> [Problem details]: What you should repeat is the run of lines from the top of the listing below through the line with "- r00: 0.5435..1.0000", exactly, with no pictures.

> [Dataset excerpt]:
+++

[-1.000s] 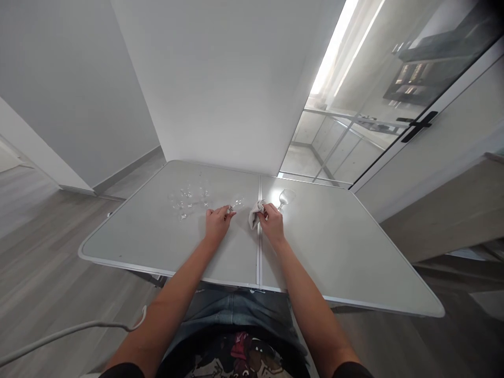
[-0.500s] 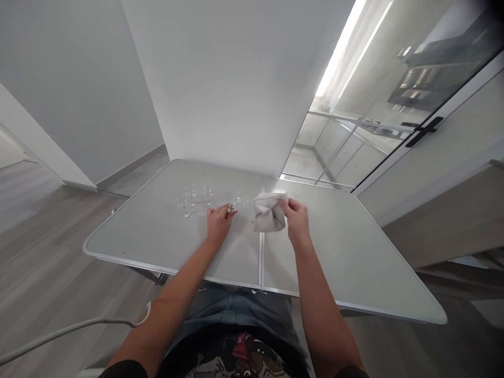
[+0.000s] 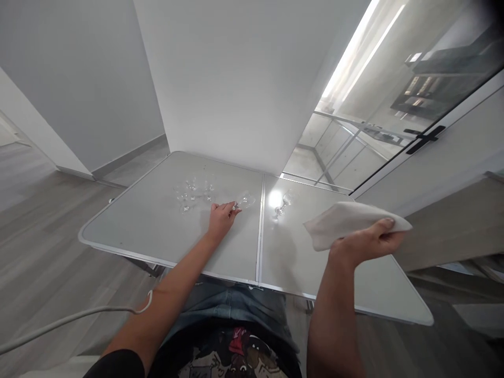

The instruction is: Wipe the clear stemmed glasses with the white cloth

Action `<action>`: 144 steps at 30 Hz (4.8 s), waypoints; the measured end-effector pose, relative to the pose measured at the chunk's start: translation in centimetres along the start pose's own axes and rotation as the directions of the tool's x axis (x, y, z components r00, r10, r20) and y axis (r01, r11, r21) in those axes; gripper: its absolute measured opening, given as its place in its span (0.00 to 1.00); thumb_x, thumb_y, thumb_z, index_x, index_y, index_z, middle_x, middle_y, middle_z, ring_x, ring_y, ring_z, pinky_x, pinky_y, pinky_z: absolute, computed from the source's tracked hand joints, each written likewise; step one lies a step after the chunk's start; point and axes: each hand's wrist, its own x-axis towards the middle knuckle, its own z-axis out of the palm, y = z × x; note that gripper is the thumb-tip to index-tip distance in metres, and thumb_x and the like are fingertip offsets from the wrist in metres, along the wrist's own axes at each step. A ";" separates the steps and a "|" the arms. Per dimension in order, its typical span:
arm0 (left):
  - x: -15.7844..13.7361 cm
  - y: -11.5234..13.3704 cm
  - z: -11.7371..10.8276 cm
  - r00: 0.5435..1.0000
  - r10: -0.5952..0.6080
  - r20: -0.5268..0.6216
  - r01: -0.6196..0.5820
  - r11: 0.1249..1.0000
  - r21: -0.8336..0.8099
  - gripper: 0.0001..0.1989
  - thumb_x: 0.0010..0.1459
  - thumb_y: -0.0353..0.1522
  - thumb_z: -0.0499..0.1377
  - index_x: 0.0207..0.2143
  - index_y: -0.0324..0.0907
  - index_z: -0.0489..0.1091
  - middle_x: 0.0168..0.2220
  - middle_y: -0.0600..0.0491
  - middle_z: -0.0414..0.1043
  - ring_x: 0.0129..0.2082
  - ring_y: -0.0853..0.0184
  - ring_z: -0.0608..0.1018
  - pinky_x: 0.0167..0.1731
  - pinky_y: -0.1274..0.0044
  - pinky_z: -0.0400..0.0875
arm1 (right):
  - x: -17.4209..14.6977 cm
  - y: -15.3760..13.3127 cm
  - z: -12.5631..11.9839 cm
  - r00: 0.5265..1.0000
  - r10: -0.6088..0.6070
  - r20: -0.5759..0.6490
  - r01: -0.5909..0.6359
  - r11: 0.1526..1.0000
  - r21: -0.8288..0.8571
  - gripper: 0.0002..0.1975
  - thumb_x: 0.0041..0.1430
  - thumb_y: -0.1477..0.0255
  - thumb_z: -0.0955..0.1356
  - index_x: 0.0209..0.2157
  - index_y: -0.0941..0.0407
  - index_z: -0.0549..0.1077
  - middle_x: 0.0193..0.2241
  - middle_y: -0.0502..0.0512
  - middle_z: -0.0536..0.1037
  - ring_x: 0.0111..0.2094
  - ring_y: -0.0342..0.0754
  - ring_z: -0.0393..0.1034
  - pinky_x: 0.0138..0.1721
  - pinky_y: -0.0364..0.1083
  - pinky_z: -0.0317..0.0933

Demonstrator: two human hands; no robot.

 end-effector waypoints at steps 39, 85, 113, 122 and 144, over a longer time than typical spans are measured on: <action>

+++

> [Result for this exercise]:
[-1.000s] 
[-0.500s] 
[+0.000s] 

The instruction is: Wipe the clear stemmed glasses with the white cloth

Action `<action>`: 144 steps at 30 Hz (4.8 s), waypoints; the measured end-effector pose, relative to the pose measured at the chunk's start: translation in centimetres along the start pose's own axes and rotation as the directions of the tool's x axis (x, y, z components r00, r10, r20) and y axis (r01, r11, r21) in those axes; gripper: its absolute measured opening, given as its place in its span (0.00 to 1.00); thumb_x, thumb_y, thumb_z, index_x, index_y, index_z, middle_x, middle_y, middle_z, ring_x, ring_y, ring_z, pinky_x, pinky_y, pinky_z: absolute, computed from the source's tracked hand joints, each written likewise; step one lies a step after the chunk's start; point and axes: each hand's wrist, its own x-axis towards the middle knuckle, its own z-axis out of the palm, y = z × x; note that gripper is the thumb-tip to index-tip distance in metres, and thumb_x and the like are fingertip offsets from the wrist in metres, along the wrist's own axes at each step. A ";" separates the steps and a "|" the arms. Per dimension in order, its typical span:
arm0 (left):
  - x: -15.7844..13.7361 cm
  - y: -11.5234..13.3704 cm
  - z: -11.7371..10.8276 cm
  - r00: 0.5435..1.0000

The exercise is complete with this answer.